**Action item**
For the copy, please give all of the data again exactly and leave the pictures out.

>>>

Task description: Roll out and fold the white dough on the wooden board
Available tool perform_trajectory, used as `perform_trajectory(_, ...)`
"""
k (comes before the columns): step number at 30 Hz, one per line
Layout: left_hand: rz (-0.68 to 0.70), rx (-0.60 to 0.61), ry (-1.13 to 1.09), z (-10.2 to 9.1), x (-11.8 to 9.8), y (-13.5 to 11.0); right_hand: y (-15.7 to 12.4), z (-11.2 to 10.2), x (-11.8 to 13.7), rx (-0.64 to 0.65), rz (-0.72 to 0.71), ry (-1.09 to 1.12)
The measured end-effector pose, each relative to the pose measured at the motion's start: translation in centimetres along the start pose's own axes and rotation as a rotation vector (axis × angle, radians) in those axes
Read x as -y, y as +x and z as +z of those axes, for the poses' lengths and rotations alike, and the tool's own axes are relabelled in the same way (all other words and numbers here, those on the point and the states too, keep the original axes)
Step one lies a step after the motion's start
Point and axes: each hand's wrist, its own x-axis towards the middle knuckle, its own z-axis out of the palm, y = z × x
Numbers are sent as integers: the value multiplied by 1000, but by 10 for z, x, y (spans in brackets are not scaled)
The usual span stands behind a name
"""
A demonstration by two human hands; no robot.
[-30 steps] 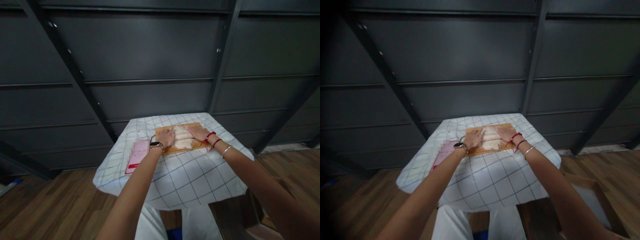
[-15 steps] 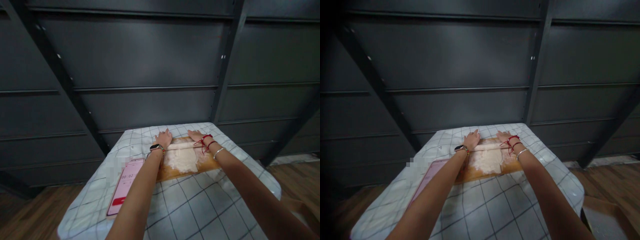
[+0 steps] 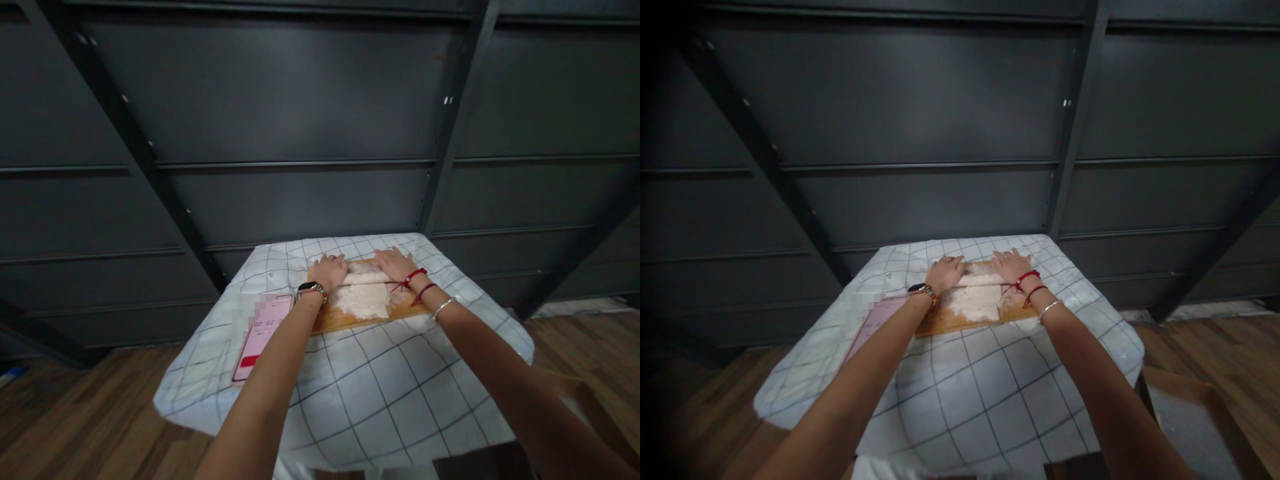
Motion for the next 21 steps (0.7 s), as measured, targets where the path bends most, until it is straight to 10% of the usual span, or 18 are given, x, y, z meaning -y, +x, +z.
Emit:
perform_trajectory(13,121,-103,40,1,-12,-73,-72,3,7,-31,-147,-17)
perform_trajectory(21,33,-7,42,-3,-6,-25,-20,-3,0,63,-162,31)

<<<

**Exercise output**
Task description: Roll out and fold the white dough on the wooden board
Available tool perform_trajectory, used as `perform_trajectory(_, ...)`
"""
k (comes before the columns): step number at 30 Hz, one per line
Layout: left_hand: rz (-0.68 to 0.70), rx (-0.60 to 0.61), ry (-1.13 to 1.09), z (-10.2 to 9.1), x (-11.8 to 9.8), y (-13.5 to 11.0); right_hand: y (-15.7 to 12.4), z (-11.2 to 10.2), x (-11.8 to 13.7), rx (-0.64 to 0.65), rz (-0.72 to 0.71), ry (-1.09 to 1.12)
The measured end-effector pose, each relative to the pose measured at the motion's start: translation in centimetres along the start pose's own axes and rotation as a rotation vector (axis × angle, radians) in those axes
Read x as -y, y as +x and z as +z of those axes, for the poses' lengths and rotations alike, and the tool's own axes are relabelled in the same way (all other words and numbers here, those on the point and the states too, keep the original axes)
Step one lies a step after the motion's start
Point and axes: each hand's wrist, its own x-axis towards the middle knuckle, its own z-axis out of the palm, y = z × x
Numbers are sent as integers: the value multiplied by 1000, but by 10 for z, x, y (spans in brackets are not scaled)
The usual span stands behind a name
"""
A demonstration by two human hands; no robot.
[-30 steps] 
[-15 steps] 
[+0 steps] 
Motion for the next 21 steps (0.7 s), as measured, targets where the path bends most, until it is straight to 10% of the usual span, or 18 are given, x, y, z meaning -y, +x, +z.
Emit:
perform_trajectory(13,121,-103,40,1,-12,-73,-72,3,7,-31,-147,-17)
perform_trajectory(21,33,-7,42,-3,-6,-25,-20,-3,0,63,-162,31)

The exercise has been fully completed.